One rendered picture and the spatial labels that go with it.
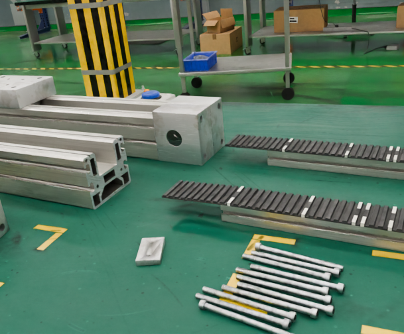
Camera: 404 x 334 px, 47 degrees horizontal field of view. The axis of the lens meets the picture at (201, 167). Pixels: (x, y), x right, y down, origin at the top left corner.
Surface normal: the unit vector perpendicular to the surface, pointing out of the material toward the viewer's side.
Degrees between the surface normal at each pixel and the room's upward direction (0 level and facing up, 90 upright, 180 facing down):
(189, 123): 90
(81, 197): 90
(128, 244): 0
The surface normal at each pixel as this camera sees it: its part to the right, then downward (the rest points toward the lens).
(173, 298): -0.10, -0.91
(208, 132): 0.89, 0.11
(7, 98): -0.44, 0.41
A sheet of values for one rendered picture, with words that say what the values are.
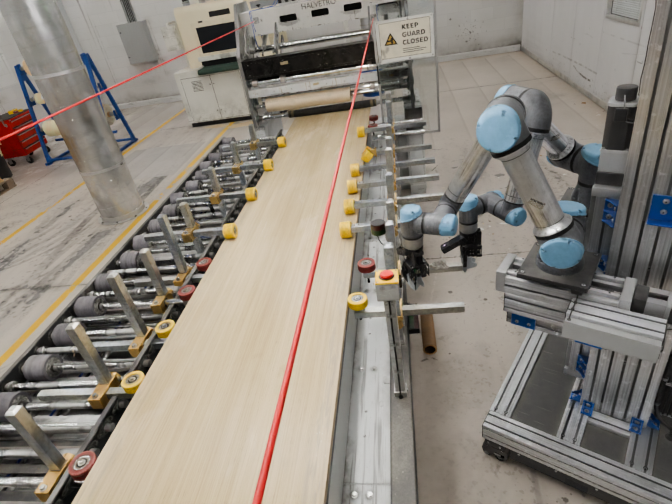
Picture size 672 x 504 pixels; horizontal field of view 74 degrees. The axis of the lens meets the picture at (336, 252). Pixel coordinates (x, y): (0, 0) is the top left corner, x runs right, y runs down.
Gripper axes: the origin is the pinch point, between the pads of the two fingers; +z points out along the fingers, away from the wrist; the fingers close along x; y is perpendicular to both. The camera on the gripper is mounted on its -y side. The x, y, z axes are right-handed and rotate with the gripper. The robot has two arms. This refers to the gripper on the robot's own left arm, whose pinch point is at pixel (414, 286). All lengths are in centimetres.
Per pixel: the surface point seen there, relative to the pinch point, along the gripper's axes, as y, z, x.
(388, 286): 29.9, -27.0, -18.9
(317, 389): 32, 4, -47
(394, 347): 28.8, -1.0, -19.1
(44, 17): -380, -113, -194
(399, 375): 28.3, 13.2, -18.4
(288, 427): 42, 4, -58
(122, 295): -31, -12, -112
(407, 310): 1.2, 9.9, -4.2
+ + + +
* YOUR OBJECTIVE:
From the entries above, return each line with the word "normal" in it.

* TASK OUTPUT:
Surface normal: the unit vector perpendicular to the surface, pointing out of the material toward the viewer's side.
Degrees between the surface normal at each pixel and the room's upward direction (0 level and facing up, 90 upright, 180 facing down):
The surface normal at each pixel as this camera sees it: its part to the right, then downward (the rest points toward the lens).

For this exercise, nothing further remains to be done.